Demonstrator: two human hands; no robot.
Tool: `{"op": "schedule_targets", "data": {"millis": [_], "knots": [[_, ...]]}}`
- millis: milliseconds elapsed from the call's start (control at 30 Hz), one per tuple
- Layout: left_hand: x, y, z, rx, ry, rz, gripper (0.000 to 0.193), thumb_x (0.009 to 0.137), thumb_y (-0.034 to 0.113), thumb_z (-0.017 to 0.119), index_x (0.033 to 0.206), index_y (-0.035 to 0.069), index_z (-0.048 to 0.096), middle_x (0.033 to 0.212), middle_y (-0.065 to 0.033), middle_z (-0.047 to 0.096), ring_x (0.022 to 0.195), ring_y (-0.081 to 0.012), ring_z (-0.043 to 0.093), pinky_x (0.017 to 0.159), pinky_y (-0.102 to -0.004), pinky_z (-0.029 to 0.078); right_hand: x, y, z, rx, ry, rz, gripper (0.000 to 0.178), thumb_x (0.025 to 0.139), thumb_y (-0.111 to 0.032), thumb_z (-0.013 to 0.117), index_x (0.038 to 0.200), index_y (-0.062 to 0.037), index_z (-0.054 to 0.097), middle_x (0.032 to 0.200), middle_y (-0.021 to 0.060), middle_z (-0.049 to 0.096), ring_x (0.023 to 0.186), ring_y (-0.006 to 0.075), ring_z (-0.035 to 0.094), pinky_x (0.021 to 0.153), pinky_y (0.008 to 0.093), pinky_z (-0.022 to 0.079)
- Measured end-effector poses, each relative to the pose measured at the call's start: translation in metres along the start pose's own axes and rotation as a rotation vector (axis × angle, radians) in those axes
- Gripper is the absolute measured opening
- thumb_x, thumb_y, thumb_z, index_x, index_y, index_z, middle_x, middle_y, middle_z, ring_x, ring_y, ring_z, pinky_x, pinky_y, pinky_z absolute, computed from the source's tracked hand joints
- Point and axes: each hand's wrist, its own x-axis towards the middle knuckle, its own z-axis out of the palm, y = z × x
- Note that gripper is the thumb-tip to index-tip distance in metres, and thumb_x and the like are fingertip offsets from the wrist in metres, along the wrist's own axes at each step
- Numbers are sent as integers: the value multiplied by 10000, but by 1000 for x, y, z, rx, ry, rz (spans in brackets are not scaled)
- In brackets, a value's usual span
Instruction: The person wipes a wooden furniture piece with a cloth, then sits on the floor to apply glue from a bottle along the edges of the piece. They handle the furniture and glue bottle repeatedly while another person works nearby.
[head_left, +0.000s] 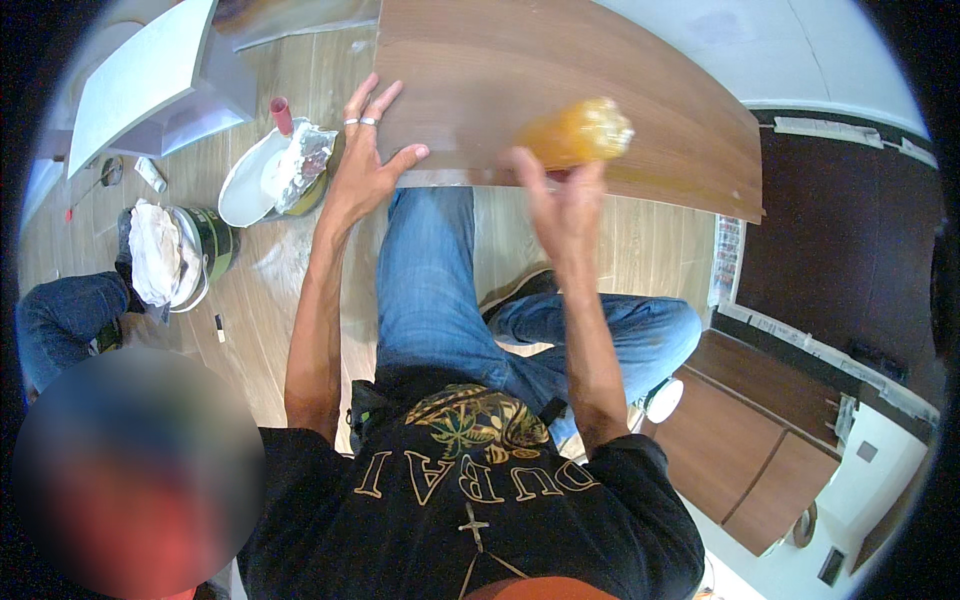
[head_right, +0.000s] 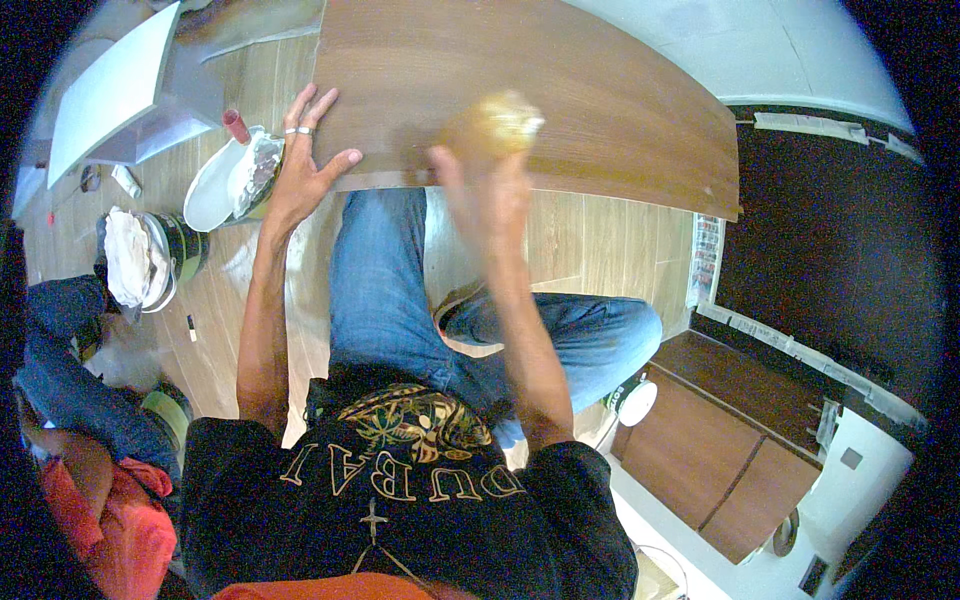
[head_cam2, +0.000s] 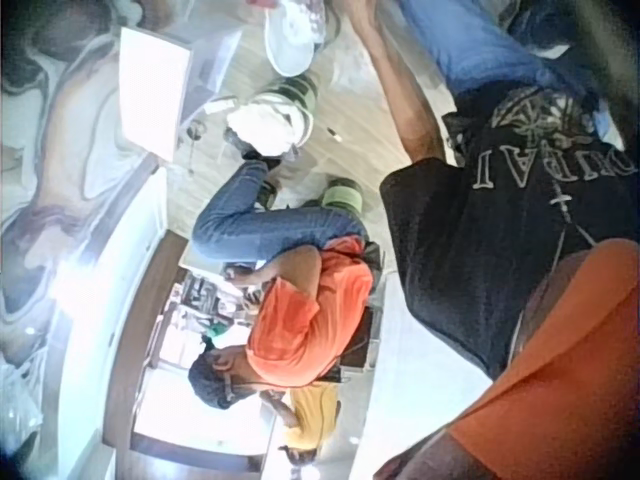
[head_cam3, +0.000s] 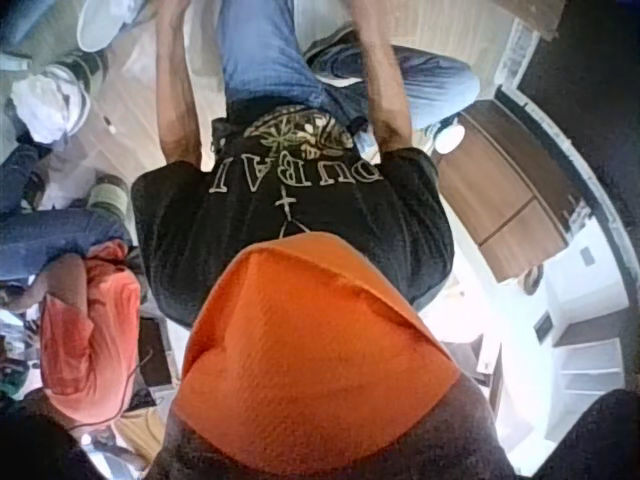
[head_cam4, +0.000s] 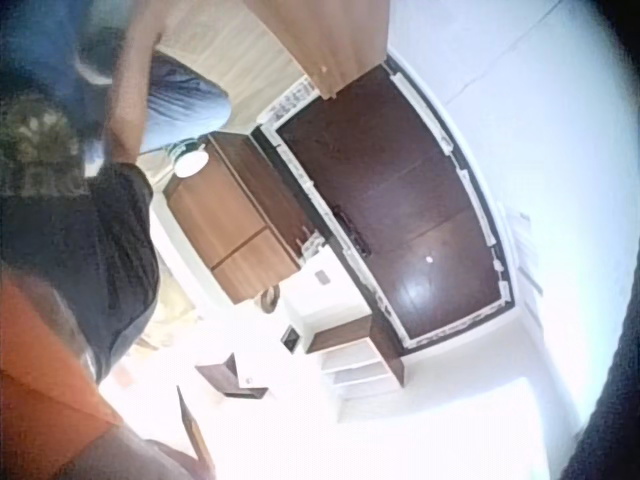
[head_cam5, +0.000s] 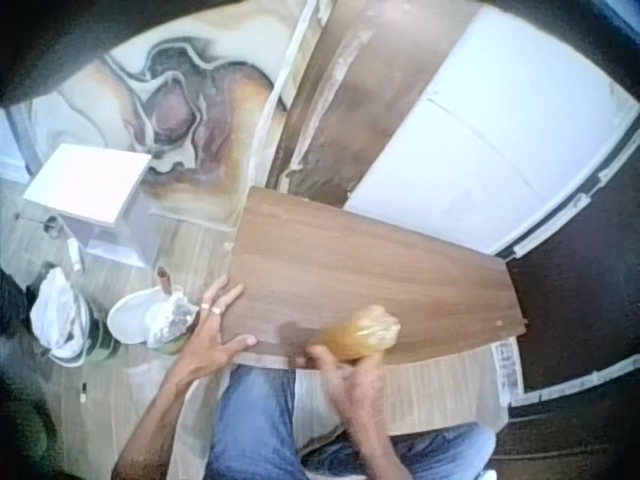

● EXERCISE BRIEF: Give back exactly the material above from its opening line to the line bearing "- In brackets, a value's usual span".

● WORKED SOLUTION:
Demonstrator: two human hands; no robot.
Tool: `{"op": "schedule_targets", "data": {"millis": [_], "knots": [[_, ...]]}}`
- millis: milliseconds elapsed from the call's start (control at 30 Hz), one per tuple
- Layout: left_hand: x, y, z, rx, ry, rz, gripper (0.000 to 0.193), thumb_x (0.009 to 0.137), thumb_y (-0.034 to 0.113), thumb_z (-0.017 to 0.119), index_x (0.033 to 0.206), index_y (-0.035 to 0.069), index_z (-0.048 to 0.096), middle_x (0.033 to 0.212), middle_y (-0.065 to 0.033), middle_z (-0.047 to 0.096), ring_x (0.022 to 0.195), ring_y (-0.081 to 0.012), ring_z (-0.043 to 0.093), pinky_x (0.017 to 0.159), pinky_y (-0.102 to -0.004), pinky_z (-0.029 to 0.078); right_hand: x, y, z, rx, ry, rz, gripper (0.000 to 0.178), thumb_x (0.025 to 0.139), thumb_y (-0.111 to 0.032), thumb_z (-0.013 to 0.117), index_x (0.038 to 0.200), index_y (-0.062 to 0.037), index_z (-0.054 to 0.097), middle_x (0.032 to 0.200), middle_y (-0.021 to 0.060), middle_z (-0.049 to 0.096), ring_x (0.023 to 0.186), ring_y (-0.006 to 0.075), ring_z (-0.035 to 0.094), pinky_x (0.021 to 0.153), pinky_y (0.008 to 0.093), pinky_z (-0.022 to 0.079)
- Measured end-effector poses, each relative to the pose measured at the call's start: translation in metres along the start pose's own axes and rotation as a rotation vector (axis × angle, radians) in those axes
- Gripper is the absolute measured opening
- thumb_x, thumb_y, thumb_z, index_x, index_y, index_z, middle_x, middle_y, middle_z, ring_x, ring_y, ring_z, pinky_x, pinky_y, pinky_z absolute, computed from the source's tracked hand joints
- Point and axes: each hand's wrist, its own x-axis towards the middle knuckle, its own z-axis out of the palm, y = z × x
- Note that gripper is the thumb-tip to index-tip distance in metres, and thumb_x and the like are fingertip offsets from the wrist in metres, along the wrist's own axes at each step
- Numbers are sent as integers: the value multiplied by 10000, but by 1000 for x, y, z, rx, ry, rz (spans in brackets are not scaled)
- In brackets, a value's usual span

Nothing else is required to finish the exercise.